Project Shining: what it means for the viewer

On the 29th June, Linden Lab announced Project Shining, aimed at improving avatar and object streaming speeds. At the TPV/Developer meeting on Friday 13th July, the project was discussed in terms of how the various elements within it will affect Second Life viewers.

The following is a summary of that discussion, based on the recording of the meeting, and focused primarily on the viewer changes / updates that will be most directly seen / felt by the majority of users.

HTTP Library

Commencing at 22:30 into recording.

The aim of this project is to improve the underpinning HTTP messaging that is crucial to simulator / simulator and simulator / Viewer communications. Monty Linden is leading this project.

Key points:

  • LL will release a project viewer containing a new “wrapper” implemented around how data is handled and a new texture fetch library  (see time frame comments at the end of this article)
  • Providing there are no major problems with the project viewer, the initial code release will move to a release version of the viewer
  • This will be followed by changes to group services and a “more ubiquitous” use of the library in the viewer – which is where Oz’s warning to TPV developers comes into play, as some services and the behaviours will start to change to improve throughput and reliability – and may even help improve the SL experience for those on older routers.

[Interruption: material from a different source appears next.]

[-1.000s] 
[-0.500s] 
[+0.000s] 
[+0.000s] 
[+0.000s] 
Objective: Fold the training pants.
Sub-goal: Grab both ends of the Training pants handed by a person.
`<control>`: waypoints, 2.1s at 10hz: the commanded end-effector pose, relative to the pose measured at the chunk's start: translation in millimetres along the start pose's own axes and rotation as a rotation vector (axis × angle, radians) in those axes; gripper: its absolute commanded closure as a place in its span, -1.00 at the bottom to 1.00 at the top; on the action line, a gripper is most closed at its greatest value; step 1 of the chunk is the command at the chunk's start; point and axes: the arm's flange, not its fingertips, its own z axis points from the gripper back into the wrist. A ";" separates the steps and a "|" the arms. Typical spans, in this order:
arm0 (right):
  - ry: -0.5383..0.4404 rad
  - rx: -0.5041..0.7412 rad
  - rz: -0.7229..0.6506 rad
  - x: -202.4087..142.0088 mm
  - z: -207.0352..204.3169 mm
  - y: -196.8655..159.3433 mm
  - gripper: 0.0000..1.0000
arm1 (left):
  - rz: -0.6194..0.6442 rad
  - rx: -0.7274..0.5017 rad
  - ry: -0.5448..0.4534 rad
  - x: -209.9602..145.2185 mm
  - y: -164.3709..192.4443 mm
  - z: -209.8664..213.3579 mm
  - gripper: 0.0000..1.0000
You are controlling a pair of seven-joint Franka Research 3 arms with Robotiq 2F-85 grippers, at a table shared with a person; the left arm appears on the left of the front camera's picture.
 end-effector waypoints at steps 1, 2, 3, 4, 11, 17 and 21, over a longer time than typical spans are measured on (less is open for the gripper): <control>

As a side note, some of this work has involved router testing aimed at determining what router hardware is compatible with Second Life. While it is hoped that work around the HTTP libraries will improve the SL experience for some using older router hardware as noted above, the tests have revealed that certain types of older router – Linksys WRT and Belkin G series routers were specifically named – are not compatible with running Second Life.

Avatar Baking

Bake fail: a familiar problem for many

Commencing at 32:38 into the recording.

The aim of this work (Project Sunshine) is to improve issues around avatar baking and to eliminate bake fail issues. It will primarily focus on moving the emphasis for the baking process from the viewer to a new Texture Compositing server. The viewer will retain some elements involved in avatar baking – the actual baking of the avatar shape (i.e. shape values and IDs) will still take place on the viewer side, for example.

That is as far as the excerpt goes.